Dataset excerpt:
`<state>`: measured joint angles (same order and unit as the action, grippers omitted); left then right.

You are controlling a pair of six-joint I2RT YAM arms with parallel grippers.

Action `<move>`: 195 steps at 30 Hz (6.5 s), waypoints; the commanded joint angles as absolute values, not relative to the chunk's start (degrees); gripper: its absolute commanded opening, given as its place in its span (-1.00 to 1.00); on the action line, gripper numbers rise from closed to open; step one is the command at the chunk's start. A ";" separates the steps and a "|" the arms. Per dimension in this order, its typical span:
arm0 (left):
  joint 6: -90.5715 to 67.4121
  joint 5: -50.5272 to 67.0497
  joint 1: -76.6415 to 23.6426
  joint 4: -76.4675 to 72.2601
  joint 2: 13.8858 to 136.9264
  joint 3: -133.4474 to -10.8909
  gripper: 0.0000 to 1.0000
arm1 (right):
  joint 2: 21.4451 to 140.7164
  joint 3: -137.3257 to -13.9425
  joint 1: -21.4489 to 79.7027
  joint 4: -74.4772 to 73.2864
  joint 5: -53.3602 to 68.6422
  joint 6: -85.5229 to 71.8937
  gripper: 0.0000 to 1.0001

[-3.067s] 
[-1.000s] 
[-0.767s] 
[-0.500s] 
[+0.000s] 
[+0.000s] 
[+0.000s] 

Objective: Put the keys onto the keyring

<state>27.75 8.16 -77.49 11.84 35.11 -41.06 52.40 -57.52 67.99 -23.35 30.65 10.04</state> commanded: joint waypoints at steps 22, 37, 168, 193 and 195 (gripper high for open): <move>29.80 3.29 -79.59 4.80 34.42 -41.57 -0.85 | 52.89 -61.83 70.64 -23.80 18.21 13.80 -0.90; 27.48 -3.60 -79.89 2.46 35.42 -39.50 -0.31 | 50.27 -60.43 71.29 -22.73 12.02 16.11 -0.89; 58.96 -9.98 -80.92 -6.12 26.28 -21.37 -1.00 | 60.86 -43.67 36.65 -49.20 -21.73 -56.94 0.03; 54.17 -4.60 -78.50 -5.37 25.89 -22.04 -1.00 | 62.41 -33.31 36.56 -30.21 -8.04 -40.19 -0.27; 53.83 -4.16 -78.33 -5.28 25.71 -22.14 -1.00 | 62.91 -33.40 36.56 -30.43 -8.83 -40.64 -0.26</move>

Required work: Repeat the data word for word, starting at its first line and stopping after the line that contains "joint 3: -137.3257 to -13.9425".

Reply:
`<state>`: measured joint angles (same order and unit as the action, grippers omitted); left then right.

You are controlling a pair of six-joint I2RT YAM arms with parallel grippers.

Action `<move>`: 195 steps at 30 Hz (6.5 s), waypoints; the commanded joint angles as absolute values, not relative to the chunk's start (degrees); gripper: its absolute commanded opening, given as its place in its span (-1.00 to 1.00); on the action line, gripper numbers rise from closed to open; step one is the command at the chunk's start. A ";" separates the steps and a "|" the arms. Per dimension in this order, its typical span:
arm0 (left):
  joint 6: -90.5715 to 67.4121
  joint 5: -50.5272 to 67.0497
  joint 1: -76.6415 to 23.6426
  joint 4: -76.4675 to 72.2601
  joint 2: 13.8858 to 136.9264
  joint 3: -133.4474 to -10.8909
  gripper: 0.0000 to 1.0000
arm1 (right):
  joint 2: 21.4451 to 140.7164
  joint 3: -137.3257 to -13.9425

There is nothing more to this exercise.